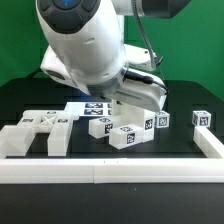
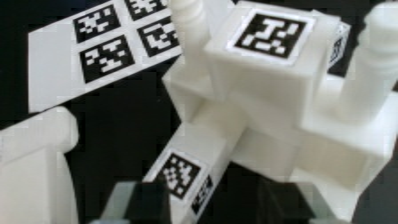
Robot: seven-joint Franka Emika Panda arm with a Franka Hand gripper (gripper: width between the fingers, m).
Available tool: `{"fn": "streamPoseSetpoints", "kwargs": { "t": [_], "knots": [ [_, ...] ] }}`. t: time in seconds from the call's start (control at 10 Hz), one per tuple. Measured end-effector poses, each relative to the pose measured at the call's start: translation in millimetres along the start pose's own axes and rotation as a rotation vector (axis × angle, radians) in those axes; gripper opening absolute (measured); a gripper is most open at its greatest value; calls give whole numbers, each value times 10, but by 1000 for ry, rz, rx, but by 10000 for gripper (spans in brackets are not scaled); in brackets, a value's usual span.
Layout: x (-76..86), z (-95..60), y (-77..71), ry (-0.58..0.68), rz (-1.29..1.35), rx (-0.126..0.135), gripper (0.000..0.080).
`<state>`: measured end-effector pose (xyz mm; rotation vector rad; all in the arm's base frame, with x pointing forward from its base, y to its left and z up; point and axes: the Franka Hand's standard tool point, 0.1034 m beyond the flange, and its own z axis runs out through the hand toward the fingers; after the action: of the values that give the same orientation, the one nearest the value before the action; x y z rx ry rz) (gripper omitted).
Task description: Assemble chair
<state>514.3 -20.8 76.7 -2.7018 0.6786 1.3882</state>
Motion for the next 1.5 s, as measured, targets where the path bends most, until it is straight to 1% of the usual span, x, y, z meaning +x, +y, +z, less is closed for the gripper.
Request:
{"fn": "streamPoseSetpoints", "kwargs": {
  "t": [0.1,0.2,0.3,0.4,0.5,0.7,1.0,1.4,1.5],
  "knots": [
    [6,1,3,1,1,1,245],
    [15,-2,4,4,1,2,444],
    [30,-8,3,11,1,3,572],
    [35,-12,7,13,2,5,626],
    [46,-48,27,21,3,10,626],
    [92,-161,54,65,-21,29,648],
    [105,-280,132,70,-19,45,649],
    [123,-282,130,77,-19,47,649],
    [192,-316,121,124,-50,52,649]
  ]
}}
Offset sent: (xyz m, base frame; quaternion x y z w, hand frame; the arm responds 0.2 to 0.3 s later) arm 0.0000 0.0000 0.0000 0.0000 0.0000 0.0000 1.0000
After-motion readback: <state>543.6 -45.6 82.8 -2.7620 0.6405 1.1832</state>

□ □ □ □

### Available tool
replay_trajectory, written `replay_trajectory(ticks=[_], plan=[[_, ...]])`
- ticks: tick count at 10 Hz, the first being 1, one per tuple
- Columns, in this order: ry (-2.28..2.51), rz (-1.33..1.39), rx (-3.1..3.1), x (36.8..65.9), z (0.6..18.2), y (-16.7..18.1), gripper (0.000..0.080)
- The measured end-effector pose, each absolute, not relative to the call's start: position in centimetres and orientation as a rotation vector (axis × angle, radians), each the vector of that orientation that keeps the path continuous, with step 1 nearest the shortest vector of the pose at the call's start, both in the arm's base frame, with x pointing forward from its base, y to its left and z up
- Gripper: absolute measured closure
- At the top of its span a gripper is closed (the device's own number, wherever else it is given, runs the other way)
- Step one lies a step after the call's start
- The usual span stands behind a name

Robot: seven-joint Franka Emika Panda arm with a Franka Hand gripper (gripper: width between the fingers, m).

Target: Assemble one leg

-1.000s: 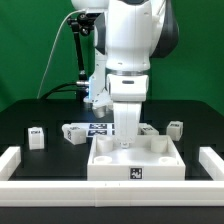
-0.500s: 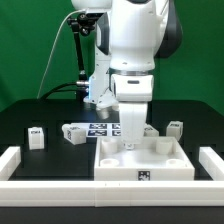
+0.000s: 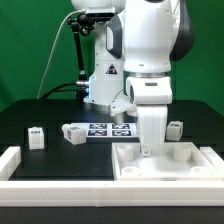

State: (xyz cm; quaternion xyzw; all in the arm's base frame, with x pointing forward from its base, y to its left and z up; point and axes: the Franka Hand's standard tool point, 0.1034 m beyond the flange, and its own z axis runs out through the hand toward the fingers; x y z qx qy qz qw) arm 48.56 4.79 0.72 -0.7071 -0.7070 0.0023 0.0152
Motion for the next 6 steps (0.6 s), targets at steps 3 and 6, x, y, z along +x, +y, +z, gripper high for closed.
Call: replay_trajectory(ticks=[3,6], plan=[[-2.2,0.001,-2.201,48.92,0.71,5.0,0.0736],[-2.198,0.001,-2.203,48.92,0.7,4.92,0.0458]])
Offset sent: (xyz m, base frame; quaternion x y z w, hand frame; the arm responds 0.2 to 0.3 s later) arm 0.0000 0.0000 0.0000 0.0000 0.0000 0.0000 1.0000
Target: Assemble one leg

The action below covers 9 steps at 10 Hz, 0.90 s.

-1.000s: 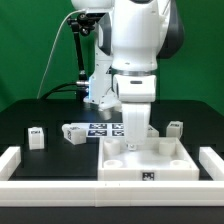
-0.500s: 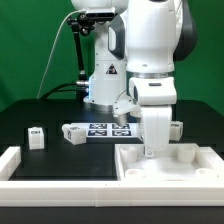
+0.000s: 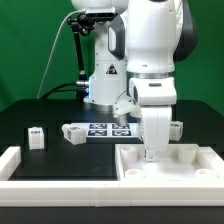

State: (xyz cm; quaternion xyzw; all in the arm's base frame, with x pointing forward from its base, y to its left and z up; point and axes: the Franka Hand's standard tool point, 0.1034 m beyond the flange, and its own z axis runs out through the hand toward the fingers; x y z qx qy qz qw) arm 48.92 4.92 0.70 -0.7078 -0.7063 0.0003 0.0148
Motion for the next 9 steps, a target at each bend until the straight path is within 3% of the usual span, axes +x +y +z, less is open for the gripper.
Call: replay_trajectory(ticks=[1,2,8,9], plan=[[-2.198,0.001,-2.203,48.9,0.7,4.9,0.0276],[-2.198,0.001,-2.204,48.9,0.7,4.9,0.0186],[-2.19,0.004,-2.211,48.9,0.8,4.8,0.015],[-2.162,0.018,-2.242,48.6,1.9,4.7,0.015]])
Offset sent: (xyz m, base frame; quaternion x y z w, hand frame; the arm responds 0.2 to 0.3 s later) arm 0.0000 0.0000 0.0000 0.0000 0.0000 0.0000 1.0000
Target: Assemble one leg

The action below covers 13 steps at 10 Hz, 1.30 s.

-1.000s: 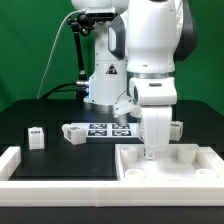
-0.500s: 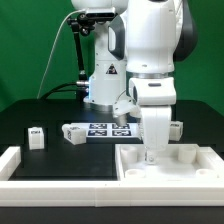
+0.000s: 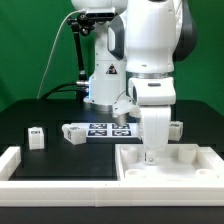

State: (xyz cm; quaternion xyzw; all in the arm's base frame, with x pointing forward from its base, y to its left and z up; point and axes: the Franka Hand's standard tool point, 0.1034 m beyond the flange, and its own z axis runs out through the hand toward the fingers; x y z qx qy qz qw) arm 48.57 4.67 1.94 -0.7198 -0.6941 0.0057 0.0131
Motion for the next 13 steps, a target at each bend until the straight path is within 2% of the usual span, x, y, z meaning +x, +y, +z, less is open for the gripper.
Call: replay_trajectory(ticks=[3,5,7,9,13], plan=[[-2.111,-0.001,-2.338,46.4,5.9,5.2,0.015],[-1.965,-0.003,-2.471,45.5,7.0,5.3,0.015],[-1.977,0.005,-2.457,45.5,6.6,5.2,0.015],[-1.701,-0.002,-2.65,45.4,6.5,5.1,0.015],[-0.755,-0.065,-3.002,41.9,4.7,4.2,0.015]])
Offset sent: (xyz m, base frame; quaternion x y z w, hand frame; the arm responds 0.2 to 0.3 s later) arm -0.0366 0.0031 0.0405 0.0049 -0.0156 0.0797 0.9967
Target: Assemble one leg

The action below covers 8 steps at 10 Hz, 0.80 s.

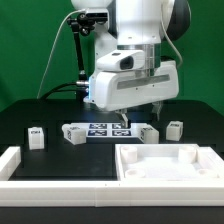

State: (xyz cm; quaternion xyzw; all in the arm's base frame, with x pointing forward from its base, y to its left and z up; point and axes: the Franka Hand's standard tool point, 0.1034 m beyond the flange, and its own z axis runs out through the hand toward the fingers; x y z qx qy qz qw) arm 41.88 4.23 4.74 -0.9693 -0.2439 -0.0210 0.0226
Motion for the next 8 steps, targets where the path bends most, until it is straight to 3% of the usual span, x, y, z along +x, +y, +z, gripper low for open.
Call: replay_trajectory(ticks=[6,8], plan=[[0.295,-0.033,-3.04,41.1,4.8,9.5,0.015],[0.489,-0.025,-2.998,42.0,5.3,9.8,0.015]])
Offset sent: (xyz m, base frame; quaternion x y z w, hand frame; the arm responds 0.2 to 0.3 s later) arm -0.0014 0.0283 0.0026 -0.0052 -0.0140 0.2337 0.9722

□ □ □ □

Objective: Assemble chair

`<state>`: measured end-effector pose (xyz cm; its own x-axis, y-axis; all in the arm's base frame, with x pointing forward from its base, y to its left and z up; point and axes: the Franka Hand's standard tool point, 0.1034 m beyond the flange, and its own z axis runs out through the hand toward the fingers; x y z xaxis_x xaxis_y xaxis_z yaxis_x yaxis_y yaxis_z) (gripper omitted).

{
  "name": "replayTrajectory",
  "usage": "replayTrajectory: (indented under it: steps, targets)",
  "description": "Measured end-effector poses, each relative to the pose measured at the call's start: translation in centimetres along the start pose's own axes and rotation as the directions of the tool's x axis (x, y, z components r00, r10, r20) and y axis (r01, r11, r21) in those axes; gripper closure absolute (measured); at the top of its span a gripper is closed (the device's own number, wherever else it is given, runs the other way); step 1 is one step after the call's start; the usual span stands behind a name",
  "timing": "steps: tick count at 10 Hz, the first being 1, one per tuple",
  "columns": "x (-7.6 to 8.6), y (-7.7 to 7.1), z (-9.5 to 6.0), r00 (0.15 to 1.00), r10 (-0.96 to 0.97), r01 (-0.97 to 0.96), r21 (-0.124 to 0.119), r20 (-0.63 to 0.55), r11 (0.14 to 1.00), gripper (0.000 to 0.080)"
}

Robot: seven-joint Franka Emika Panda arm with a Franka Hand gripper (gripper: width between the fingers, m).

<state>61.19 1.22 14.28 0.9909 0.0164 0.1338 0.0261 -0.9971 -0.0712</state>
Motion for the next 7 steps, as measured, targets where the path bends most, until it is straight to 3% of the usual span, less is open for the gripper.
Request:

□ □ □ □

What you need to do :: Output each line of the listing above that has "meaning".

Exercise response ::
Motion for the next 1.5 s, as measured, targets where the path bends most, until it is straight to 1% of the usual span, x, y, z meaning +x, +y, +z, less is closed for the gripper.
Motion for the next 13 steps, a target at each bend until the straight path is within 2% of the usual span, x, y, z meaning +x, +y, +z, less is open for the gripper.

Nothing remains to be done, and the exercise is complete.